> _HOW TO COMPLETE THIS TASK_
Give again, unaltered, the lines of the listing below that run from the line having "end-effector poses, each" through the line having "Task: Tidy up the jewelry".

***** DATASET SECTION *****

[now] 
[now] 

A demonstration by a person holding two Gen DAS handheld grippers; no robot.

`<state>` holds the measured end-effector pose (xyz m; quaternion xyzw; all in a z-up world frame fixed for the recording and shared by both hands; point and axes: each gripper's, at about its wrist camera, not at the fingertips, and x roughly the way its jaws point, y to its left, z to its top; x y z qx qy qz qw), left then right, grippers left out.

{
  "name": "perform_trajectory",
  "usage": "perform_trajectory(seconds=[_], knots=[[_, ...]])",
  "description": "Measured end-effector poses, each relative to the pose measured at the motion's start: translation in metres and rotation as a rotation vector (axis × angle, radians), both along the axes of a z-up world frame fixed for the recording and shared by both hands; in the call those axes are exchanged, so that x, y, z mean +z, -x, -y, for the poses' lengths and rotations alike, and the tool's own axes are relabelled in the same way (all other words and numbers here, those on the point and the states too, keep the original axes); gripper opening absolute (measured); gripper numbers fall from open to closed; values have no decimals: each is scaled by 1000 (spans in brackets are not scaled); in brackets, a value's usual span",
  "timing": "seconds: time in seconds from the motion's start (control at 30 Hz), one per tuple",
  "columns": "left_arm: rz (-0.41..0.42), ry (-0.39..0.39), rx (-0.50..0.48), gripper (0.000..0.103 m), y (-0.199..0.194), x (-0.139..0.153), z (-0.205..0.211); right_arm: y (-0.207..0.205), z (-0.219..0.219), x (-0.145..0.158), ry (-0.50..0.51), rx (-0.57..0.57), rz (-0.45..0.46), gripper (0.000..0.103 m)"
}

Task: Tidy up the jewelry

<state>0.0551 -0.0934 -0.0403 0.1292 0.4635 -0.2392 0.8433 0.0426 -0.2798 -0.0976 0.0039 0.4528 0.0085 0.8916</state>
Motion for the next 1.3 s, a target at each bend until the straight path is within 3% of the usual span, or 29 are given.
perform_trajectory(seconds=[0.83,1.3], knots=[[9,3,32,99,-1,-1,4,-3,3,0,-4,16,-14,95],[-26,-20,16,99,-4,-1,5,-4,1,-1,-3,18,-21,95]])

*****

> _SOLUTION TO THIS TASK_
  "description": "Measured end-effector poses, each relative to the pose measured at the motion's start: translation in metres and rotation as a rotation vector (axis × angle, radians), both along the axes of a z-up world frame fixed for the recording and shared by both hands; in the call those axes are exchanged, so that x, y, z mean +z, -x, -y, for the poses' lengths and rotations alike, and the tool's own axes are relabelled in the same way (all other words and numbers here, those on the point and the states too, keep the original axes); gripper opening absolute (measured); gripper numbers fall from open to closed; values have no decimals: each is scaled by 1000 (spans in brackets are not scaled); in brackets, a value's usual span",
  "timing": "seconds: time in seconds from the motion's start (control at 30 Hz), one per tuple",
  "columns": "left_arm: rz (-0.41..0.42), ry (-0.39..0.39), rx (-0.50..0.48), gripper (0.000..0.103 m), y (-0.199..0.194), x (-0.139..0.153), z (-0.205..0.211); right_arm: y (-0.207..0.205), z (-0.219..0.219), x (-0.145..0.158), ry (-0.50..0.51), rx (-0.57..0.57), rz (-0.45..0.46), gripper (0.000..0.103 m)"
}

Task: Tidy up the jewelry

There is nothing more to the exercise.